Océan Indien (zones 51 et 57)
Les débarquements totaux issus de l’océan Indien Ouest (zone 51) ont continué d’augmenter pour atteindre 5,1 millions et 5,4 millions de tonnes en 2020 et 2021, respectivement (figure 20). Ce sont les thonidés et les espèces apparentées qui continuent d’y être les plus représentés, suivis des petits poissons pélagiques et des poissons mixtes de récifs (principalement associés aux récifs). Les crevettes pénéides et les mollusques céphalopodes ont contribué de manière similaire aux débarquements globaux, à des niveaux relativement faibles. Les poissons pélagiques constituaient environ 56 pour cent des débarquements totaux. Dans la région, les stocks de thonidés et de crevettes – importants générateurs de revenus étrangers – sont soit exploités au niveau durable maximal, soit surexploités. La Commission des thons de l’océan Indien met régulièrement à jour l’état des stocks de thons et d’espèces apparentées, tandis que la Commission des pêches du sud-ouest de l’océan Indien s’efforce d’évaluer les autres principaux stocks régionaux de haute mer à l’aide de méthodes pauvres en données. En 2021, il a été estimé que 62,5 pour cent des stocks évalués dans l’océan Indien Ouest se situaient à des niveaux biologiquement viables, tandis que 37,5 pour cent étaient surexploités.
Les débarquements provenant de l’océan Indien Est (zone 57) ont affiché une tendance à la hausse constante ces dernières décennies, atteignant plus de 7 millions de tonnes en 2017 avant de se stabiliser à environ 6 millions de tonnes ces dernières années. Malheureusement, les données complètes sur l’état des stocks restent particulièrement rares, les informations disponibles concernant principalement certains stocks côtiers de régions spécifiques. La production d’alose hilsa, de thazard rayé indo-pacifique et de chinchard affiche une tendance à la hausse. La production issue des stocks de petits poissons pélagiques, notamment les sardinelles, les anchois et les sardinelles indiennes, présente des fluctuations marquées, probablement dues à des changements de la pression de pêche et des conditions environnementales. Les stocks d’alose hilsa, de maquereau des Indes, d’anchois, de crevette géante tigrée, de calamar et de seiche figurent parmi ceux considérés comme se situant à des niveaux viables. Les stocks d’alose toli, de sardinelle indienne et de sardinelles sont considérés comme surexploités. Actuellement, on estime que 63,5 pour cent des stocks évalués se situent dans des limites biologiquement viables, ce qui marque une baisse de 1,8 pour cent par rapport à 2019.

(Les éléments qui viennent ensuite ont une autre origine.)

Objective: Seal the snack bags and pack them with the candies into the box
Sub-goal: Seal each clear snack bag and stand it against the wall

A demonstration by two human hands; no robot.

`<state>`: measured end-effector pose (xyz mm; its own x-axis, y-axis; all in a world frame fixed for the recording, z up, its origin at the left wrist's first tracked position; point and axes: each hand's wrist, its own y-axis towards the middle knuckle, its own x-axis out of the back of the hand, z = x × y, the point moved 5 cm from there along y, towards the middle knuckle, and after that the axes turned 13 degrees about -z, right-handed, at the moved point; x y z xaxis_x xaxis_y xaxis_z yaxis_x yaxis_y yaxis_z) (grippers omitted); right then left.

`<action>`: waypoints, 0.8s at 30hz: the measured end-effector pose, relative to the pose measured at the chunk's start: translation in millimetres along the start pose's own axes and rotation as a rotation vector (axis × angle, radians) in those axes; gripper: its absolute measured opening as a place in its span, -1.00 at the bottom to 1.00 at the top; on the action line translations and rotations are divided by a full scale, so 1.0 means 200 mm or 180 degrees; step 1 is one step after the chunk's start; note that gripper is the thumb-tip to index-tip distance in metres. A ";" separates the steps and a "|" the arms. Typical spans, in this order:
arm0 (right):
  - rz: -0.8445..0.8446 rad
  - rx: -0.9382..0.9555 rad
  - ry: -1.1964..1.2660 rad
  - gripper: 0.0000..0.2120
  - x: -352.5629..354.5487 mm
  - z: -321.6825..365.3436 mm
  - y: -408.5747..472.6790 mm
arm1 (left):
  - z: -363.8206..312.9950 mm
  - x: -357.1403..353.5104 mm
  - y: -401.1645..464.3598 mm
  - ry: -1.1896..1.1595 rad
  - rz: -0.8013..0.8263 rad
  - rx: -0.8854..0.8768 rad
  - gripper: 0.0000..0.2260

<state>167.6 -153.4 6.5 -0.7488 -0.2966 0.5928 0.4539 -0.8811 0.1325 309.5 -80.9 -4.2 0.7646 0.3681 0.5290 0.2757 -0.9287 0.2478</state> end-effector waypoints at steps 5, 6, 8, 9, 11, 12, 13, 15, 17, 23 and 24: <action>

Océan Pacifique (zones 61, 67, 71, 77, 81 et 87)
Parmi les principales zones de pêche de la FAO, c’est le Pacifique Nord-Ouest (zone 61) qui a la plus forte production halieutique avec 19,3 millions de tonnes d’animaux aquatiques, ce qui représentait, en 2021, 23,8 pour cent de la production halieutique marine mondiale. Parmi les 17 espèces analysées, la plus productive en 2021 était le lieu de l’Alaska, avec 2 millions de tonnes. Traditionnellement, cette espèce a toujours été la plus productive dans la zone 61, avec un pic à 5,1 millions de tonnes en 1986. La deuxième espèce la plus productive en 2021 était le maquereau espagnol du Pacifique (Scomber japonicus), avec 1,2 million de tonnes. Elle était suivie de la sardine du Pacifique (Sardinops sagax) avec 1,03 million de tonnes, précédemment désignée par le terme «sardine japonaise» (Sardinops melanostictus), autre espèce traditionnellement productive avec un pic de débarquements à 5,4 millions de tonnes en 1988. Ces espèces étaient suivies de près par le poisson-sabre commun (Trichiurus lepturus) avec 1,0 million de tonnes et l’anchois japonais (Engraulis japonicus) avec 0,9 million de tonnes. Parmi les espèces analysées, ce sont le poisson-sabre commun et l’anchois japonais qui ont vu leurs débarquements augmenter le plus depuis 1990. Globalement, en 2021, environ 44 pour cent des stocks évalués se situaient à des niveaux biologiquement viables, ce qui marque une réduction de 11 pour cent par rapport à 2019.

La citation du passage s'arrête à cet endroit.